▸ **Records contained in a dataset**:
____

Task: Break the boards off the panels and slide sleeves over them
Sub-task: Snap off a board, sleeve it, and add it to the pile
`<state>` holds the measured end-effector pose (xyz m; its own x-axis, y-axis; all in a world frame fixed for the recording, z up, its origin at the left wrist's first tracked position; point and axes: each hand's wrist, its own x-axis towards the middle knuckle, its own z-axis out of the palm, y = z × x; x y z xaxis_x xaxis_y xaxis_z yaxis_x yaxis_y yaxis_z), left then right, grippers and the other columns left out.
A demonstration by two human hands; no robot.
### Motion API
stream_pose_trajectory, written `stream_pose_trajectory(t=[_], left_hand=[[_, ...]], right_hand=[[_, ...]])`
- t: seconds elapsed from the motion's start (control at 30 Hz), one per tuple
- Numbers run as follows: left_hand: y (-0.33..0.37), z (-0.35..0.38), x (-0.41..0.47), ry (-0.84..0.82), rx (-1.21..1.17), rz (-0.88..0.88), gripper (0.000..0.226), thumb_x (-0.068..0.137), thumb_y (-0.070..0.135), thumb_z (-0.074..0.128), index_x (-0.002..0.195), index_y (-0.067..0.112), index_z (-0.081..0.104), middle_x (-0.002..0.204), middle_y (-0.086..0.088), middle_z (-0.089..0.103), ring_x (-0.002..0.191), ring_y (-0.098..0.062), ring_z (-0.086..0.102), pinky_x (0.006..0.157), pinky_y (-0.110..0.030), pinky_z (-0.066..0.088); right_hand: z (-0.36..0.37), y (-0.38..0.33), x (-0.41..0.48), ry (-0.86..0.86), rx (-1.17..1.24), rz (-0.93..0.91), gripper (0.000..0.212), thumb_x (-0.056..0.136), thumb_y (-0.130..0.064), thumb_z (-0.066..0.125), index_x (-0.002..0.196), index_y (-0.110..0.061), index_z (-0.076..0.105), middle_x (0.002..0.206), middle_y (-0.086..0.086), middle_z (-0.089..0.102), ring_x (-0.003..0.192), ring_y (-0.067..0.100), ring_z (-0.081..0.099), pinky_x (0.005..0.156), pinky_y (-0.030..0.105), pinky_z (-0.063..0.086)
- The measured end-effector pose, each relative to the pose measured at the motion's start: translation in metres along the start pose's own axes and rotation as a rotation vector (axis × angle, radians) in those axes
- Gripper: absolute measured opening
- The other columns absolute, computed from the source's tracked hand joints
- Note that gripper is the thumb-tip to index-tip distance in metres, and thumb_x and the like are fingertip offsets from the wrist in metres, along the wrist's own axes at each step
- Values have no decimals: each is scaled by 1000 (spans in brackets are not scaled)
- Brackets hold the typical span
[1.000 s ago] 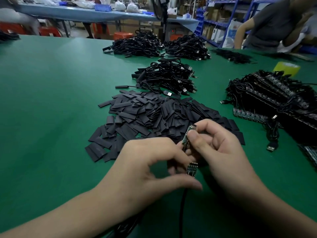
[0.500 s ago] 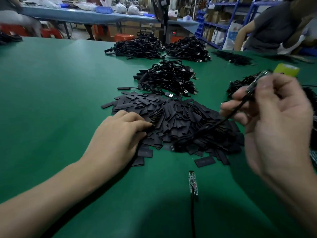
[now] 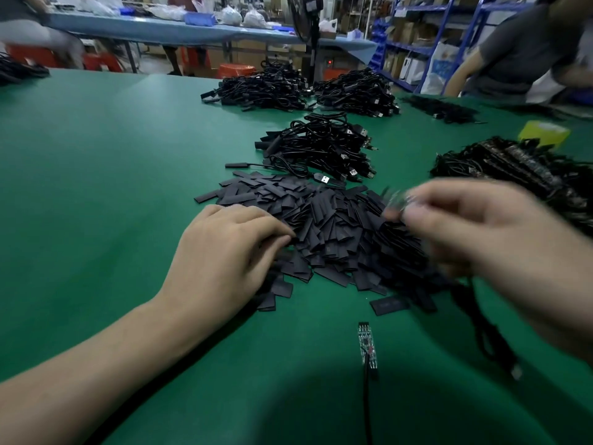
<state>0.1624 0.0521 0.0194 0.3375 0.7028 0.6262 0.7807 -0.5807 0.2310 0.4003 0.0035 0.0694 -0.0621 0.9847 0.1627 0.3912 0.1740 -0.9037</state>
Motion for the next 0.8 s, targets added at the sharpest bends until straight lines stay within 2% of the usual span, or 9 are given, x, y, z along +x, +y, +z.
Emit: stream_pose_trajectory(t=[0.03, 0.1, 0.2, 0.37, 0.43, 0.53, 0.63, 0.7, 0.8], left_hand=[[4, -1, -1, 42, -51, 6, 11, 96, 32, 66, 97, 27, 76, 95, 15, 73, 84, -15, 69, 79, -37, 51], [13, -2, -5, 93, -141, 52, 15, 97, 31, 62, 99, 25, 75, 93, 15, 74, 77, -16, 69, 75, -37, 54], [22, -2, -9, 89, -192, 176, 18, 100, 29, 60, 104, 20, 75, 92, 11, 72, 75, -16, 67, 68, -36, 53], [19, 0, -9, 43, -250, 240, 18, 96, 29, 67, 103, 16, 77, 99, 9, 73, 85, -14, 69, 73, -36, 54], [19, 0, -10, 14, -313, 208, 20, 94, 32, 70, 105, 18, 77, 101, 10, 73, 87, -11, 69, 76, -32, 55], [20, 1, -11, -34, -366, 133, 30, 88, 34, 73, 114, 19, 75, 100, 11, 72, 88, -2, 67, 82, -17, 51], [19, 1, -10, -86, -357, 91, 34, 85, 37, 72, 115, 20, 76, 100, 12, 71, 87, 0, 65, 82, -12, 48], [19, 1, -8, -81, -357, 64, 30, 84, 35, 73, 110, 20, 78, 99, 12, 71, 85, 0, 65, 81, -11, 48], [19, 1, -8, -51, -371, 22, 24, 84, 32, 75, 104, 19, 80, 97, 12, 71, 88, 2, 65, 82, -9, 45]], right_hand=[[-6, -7, 3, -67, 25, 14, 11, 91, -40, 71, 98, -34, 77, 56, -13, 51, 48, 1, 43, 47, 18, 34], [11, 6, -7, -174, 173, 209, 13, 92, -31, 67, 92, -27, 79, 56, -7, 44, 47, 7, 36, 45, 21, 28], [24, 12, -8, -260, 469, 434, 24, 79, -36, 69, 84, -14, 77, 59, -4, 32, 48, 6, 24, 37, 16, 23], [35, 18, -14, -235, 663, 442, 24, 76, -35, 70, 81, -12, 76, 61, -4, 28, 46, 5, 23, 34, 14, 20], [33, 19, -13, -214, 627, 422, 21, 83, -31, 65, 76, -14, 75, 60, -3, 28, 45, 5, 23, 35, 14, 19], [32, 20, -12, -207, 520, 370, 36, 101, -23, 53, 73, -18, 75, 57, -4, 33, 44, 5, 25, 37, 15, 21], [28, 23, -13, -211, 262, 204, 39, 106, -23, 46, 77, -21, 72, 54, -4, 46, 44, 10, 36, 43, 24, 35], [24, 25, -13, -207, 107, 112, 35, 106, -22, 45, 85, -21, 73, 57, 0, 57, 50, 13, 49, 53, 26, 45], [21, 27, -11, -204, 125, 115, 27, 107, -16, 44, 104, -15, 71, 71, 5, 71, 57, 15, 60, 54, 24, 48]])
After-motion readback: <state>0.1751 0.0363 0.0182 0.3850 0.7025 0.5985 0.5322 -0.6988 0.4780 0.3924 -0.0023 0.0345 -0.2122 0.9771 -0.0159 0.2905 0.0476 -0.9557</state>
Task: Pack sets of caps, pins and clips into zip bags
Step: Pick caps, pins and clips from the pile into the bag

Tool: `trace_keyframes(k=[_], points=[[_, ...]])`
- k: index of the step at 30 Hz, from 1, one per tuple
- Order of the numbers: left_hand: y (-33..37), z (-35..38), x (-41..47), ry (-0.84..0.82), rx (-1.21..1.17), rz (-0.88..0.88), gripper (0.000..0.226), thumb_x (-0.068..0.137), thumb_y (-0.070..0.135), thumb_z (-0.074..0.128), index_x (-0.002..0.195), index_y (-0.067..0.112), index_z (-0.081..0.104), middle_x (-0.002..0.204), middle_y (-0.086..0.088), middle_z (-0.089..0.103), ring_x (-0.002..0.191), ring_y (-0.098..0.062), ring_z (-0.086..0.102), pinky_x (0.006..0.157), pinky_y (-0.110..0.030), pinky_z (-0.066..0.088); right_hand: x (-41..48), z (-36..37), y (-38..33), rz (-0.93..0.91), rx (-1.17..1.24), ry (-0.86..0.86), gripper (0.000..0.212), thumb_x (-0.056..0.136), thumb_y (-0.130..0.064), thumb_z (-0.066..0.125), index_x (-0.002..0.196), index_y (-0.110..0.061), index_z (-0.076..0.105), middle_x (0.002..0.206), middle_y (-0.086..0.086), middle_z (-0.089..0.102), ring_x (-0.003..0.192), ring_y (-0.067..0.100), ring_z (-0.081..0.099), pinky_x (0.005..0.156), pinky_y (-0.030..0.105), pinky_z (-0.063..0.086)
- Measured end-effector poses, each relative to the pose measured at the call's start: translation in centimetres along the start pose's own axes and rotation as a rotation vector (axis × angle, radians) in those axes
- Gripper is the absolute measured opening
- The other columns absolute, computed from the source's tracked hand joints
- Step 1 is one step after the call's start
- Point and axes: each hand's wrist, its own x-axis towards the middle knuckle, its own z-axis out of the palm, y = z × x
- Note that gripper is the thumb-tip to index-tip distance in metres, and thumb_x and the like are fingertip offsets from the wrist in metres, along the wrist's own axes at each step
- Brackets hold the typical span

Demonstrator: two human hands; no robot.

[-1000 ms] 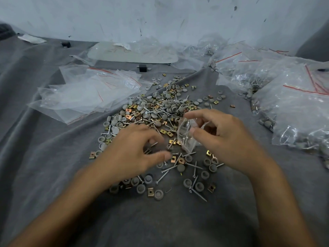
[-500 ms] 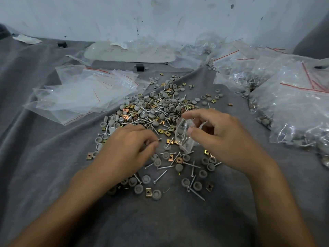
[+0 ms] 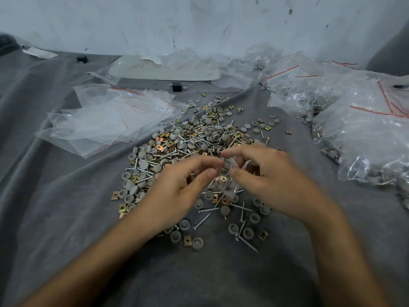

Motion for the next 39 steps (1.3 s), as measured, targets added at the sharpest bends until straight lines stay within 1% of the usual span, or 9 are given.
trace_keyframes(k=[2, 4, 9, 13, 19, 24, 31, 34, 39], points=[[-0.4, -1.1, 0.2, 0.071, 0.202, -0.003, 0.021, 0.102, 0.031, 0.056, 0.119, 0.038, 0.065, 0.098, 0.025, 0.066, 0.091, 0.003, 0.062, 0.073, -0.019, 0.046, -0.1, -0.2, 0.1, 0.01, 0.02, -0.001, 0.029, 0.095, -0.024, 0.066, 0.12, -0.038, 0.069, 0.094, -0.018, 0.058, 0.078, 0.005, 0.06, 0.067, 0.011, 0.04], [-0.7, -2.8, 0.3, 0.091, 0.305, -0.062, 0.012, 0.099, 0.032, 0.061, 0.106, 0.04, 0.066, 0.088, 0.023, 0.063, 0.079, 0.001, 0.059, 0.064, -0.014, 0.04, -0.2, -0.4, 0.3, 0.012, 0.025, 0.001, 0.028, 0.096, -0.025, 0.065, 0.12, -0.039, 0.068, 0.092, -0.019, 0.058, 0.076, 0.004, 0.06, 0.066, 0.009, 0.04], [-1.4, -5.1, 0.2, -0.208, 0.547, -0.178, 0.011, 0.091, 0.038, 0.07, 0.081, 0.034, 0.065, 0.078, 0.016, 0.064, 0.077, -0.002, 0.057, 0.065, -0.026, 0.04, -0.2, -0.4, 0.5, 0.012, 0.026, 0.008, 0.028, 0.096, -0.025, 0.065, 0.121, -0.039, 0.068, 0.092, -0.016, 0.058, 0.074, 0.003, 0.059, 0.066, 0.008, 0.04], [-1.4, -4.8, 0.2, -0.232, 0.656, -0.175, 0.018, 0.084, 0.049, 0.074, 0.077, 0.036, 0.064, 0.082, 0.017, 0.06, 0.081, -0.001, 0.054, 0.067, -0.024, 0.039, -0.3, -0.4, 0.5, 0.019, 0.029, 0.004, 0.029, 0.097, -0.025, 0.065, 0.122, -0.038, 0.067, 0.091, -0.017, 0.057, 0.074, 0.003, 0.058, 0.066, 0.009, 0.04], [-1.6, -3.6, 0.1, -0.177, 0.676, -0.125, 0.013, 0.084, 0.027, 0.074, 0.075, 0.029, 0.065, 0.076, 0.017, 0.057, 0.081, 0.002, 0.052, 0.068, -0.008, 0.036, -0.2, -0.4, 0.3, 0.027, 0.031, -0.011, 0.028, 0.097, -0.024, 0.064, 0.12, -0.04, 0.067, 0.092, -0.016, 0.057, 0.076, 0.005, 0.059, 0.066, 0.01, 0.04], [-1.2, -3.2, -0.1, -0.077, 0.581, -0.054, 0.008, 0.097, 0.037, 0.056, 0.09, 0.033, 0.056, 0.087, 0.017, 0.055, 0.086, 0.0, 0.049, 0.072, -0.016, 0.035, -0.2, -0.3, 0.2, 0.024, 0.025, -0.009, 0.028, 0.097, -0.025, 0.064, 0.121, -0.039, 0.068, 0.09, -0.017, 0.058, 0.074, 0.003, 0.059, 0.066, 0.009, 0.041], [0.1, -0.7, -0.4, -0.014, 0.421, 0.013, 0.012, 0.1, 0.051, 0.035, 0.103, 0.042, 0.044, 0.084, 0.019, 0.057, 0.073, -0.001, 0.055, 0.056, -0.022, 0.033, -0.1, 0.1, -0.1, -0.001, -0.011, -0.007, 0.031, 0.095, -0.022, 0.067, 0.122, -0.039, 0.068, 0.095, -0.017, 0.056, 0.083, 0.005, 0.06, 0.069, 0.01, 0.041], [0.2, 0.9, -0.4, 0.002, 0.442, 0.063, 0.016, 0.102, 0.045, 0.042, 0.111, 0.037, 0.051, 0.079, 0.021, 0.055, 0.078, -0.001, 0.054, 0.063, -0.027, 0.041, 0.1, 0.3, -0.3, -0.015, -0.017, -0.01, 0.032, 0.094, -0.021, 0.068, 0.121, -0.039, 0.068, 0.093, -0.015, 0.058, 0.085, 0.004, 0.061, 0.071, 0.011, 0.043], [0.6, 1.5, -0.6, 0.005, 0.353, 0.115, 0.034, 0.104, 0.046, 0.047, 0.137, 0.037, 0.047, 0.106, 0.026, 0.058, 0.1, 0.001, 0.055, 0.08, -0.016, 0.042, 0.1, 0.1, -0.1, -0.009, 0.001, 0.029, 0.028, 0.096, -0.022, 0.066, 0.118, -0.038, 0.07, 0.09, -0.015, 0.062, 0.078, 0.002, 0.062, 0.066, 0.014, 0.044]])
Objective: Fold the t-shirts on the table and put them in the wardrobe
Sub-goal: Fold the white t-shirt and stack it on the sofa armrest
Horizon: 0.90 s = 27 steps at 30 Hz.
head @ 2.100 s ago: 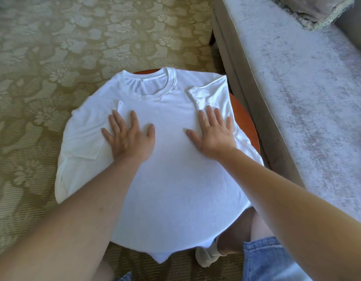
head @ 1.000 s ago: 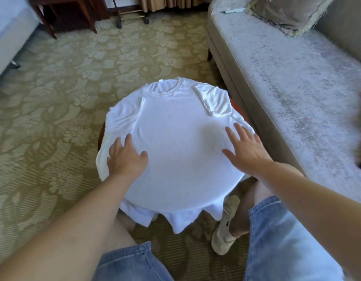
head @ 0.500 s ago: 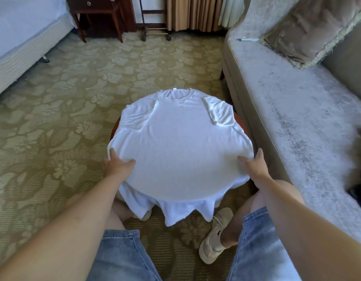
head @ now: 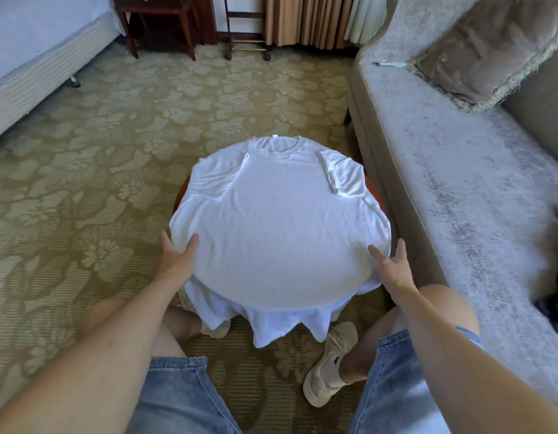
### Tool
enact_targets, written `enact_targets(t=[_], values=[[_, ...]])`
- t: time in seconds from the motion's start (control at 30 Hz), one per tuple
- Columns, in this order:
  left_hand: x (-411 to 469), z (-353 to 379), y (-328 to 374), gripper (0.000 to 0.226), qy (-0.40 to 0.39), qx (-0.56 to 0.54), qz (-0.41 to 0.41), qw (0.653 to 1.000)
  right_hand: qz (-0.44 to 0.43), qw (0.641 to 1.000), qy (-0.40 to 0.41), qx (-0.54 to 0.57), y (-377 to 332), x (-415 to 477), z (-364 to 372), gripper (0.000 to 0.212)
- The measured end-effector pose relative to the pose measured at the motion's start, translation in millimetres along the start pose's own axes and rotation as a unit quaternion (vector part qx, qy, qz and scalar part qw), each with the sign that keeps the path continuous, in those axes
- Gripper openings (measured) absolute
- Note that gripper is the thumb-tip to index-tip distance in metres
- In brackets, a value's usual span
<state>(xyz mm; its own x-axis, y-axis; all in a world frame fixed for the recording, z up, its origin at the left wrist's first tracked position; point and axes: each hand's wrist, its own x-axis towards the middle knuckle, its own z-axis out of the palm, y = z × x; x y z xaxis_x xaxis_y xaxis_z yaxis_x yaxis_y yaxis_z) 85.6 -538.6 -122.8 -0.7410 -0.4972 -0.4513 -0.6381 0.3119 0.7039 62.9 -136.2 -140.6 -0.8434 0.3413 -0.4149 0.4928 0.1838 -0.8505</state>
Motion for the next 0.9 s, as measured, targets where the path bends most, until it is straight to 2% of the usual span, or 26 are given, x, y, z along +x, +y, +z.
enact_targets(t=[0.1,0.2,0.3,0.43,0.63,0.73,0.83,0.9], values=[[-5,-3,1,0.072,-0.009,-0.008,0.005,1.000,-0.020,0.999,0.006,-0.037,0,-10,0,0.082],[-14,-11,0,0.083,-0.018,0.033,0.015,0.999,-0.036,0.995,0.042,-0.079,2,-17,-1,0.073],[-25,-20,-1,0.089,-0.023,0.086,0.067,0.994,-0.059,0.992,0.058,-0.091,0,-25,-6,0.073],[-25,-30,18,0.084,-0.025,0.004,0.115,0.993,-0.122,0.987,0.069,-0.073,-22,-29,-5,0.059],[-5,-33,80,0.039,-0.131,-0.015,0.129,0.983,-0.185,0.980,0.058,-0.045,-90,-10,16,0.046],[14,-31,114,0.029,-0.107,-0.090,0.135,0.981,-0.191,0.980,0.048,-0.011,-126,6,25,0.046],[43,-27,140,0.041,-0.031,-0.120,0.150,0.981,-0.188,0.982,0.019,0.010,-157,33,30,0.047],[58,-21,143,0.064,-0.022,-0.076,0.160,0.984,-0.160,0.984,-0.079,-0.014,-167,50,30,0.055]])
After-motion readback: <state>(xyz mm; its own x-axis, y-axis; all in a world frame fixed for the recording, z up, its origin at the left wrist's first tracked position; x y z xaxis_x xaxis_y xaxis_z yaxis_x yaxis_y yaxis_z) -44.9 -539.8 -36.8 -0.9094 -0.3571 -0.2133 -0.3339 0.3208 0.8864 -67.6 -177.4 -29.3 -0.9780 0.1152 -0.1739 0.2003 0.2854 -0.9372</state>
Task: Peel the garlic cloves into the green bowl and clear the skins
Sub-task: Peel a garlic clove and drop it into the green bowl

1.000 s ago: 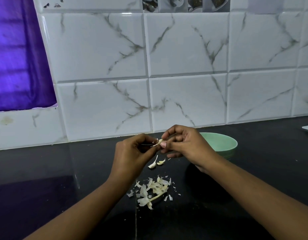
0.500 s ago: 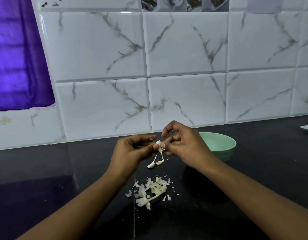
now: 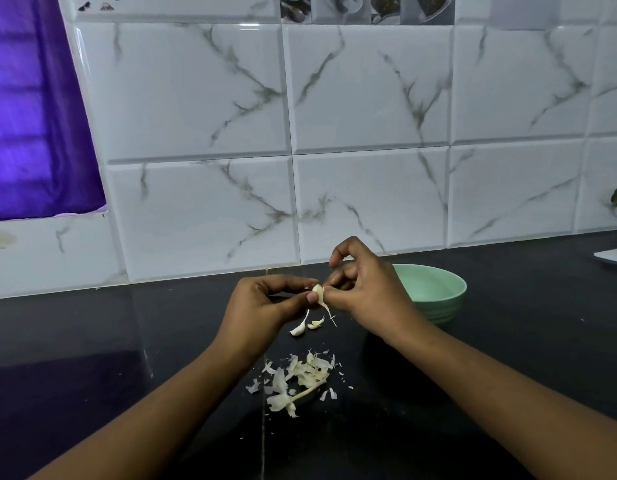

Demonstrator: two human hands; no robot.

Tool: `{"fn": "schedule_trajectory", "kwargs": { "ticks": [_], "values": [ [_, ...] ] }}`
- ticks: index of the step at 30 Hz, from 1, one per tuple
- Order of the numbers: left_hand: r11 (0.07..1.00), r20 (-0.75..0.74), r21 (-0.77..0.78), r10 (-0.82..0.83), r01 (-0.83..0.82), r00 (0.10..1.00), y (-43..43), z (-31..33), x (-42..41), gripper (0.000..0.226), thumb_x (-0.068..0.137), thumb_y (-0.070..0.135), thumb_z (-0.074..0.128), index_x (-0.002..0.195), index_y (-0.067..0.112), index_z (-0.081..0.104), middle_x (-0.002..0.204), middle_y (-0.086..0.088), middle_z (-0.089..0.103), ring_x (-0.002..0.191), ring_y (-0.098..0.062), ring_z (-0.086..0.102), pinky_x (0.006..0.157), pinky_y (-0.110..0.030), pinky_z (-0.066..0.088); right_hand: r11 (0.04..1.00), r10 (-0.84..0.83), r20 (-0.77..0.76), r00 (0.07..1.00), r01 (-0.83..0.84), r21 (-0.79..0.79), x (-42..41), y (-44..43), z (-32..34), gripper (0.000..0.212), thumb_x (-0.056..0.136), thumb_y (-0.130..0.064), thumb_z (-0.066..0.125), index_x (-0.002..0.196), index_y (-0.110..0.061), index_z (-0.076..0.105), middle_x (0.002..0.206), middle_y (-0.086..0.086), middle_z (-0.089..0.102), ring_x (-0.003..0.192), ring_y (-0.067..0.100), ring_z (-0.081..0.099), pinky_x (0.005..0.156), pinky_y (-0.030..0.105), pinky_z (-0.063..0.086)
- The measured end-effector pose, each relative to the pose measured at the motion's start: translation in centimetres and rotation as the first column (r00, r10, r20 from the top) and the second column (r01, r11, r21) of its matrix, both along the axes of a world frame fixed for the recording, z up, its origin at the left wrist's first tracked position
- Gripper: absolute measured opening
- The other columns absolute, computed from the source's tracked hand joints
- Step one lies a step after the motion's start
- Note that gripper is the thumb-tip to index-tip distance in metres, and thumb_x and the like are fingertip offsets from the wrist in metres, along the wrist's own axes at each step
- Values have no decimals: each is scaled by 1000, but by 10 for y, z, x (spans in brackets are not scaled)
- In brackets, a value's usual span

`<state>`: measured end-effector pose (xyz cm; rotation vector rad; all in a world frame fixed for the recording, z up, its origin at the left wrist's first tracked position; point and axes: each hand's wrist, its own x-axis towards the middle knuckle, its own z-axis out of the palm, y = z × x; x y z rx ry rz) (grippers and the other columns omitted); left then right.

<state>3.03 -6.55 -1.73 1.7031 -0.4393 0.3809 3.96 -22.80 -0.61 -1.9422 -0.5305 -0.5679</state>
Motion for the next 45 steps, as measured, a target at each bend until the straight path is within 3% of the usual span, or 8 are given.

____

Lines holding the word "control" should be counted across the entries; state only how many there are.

2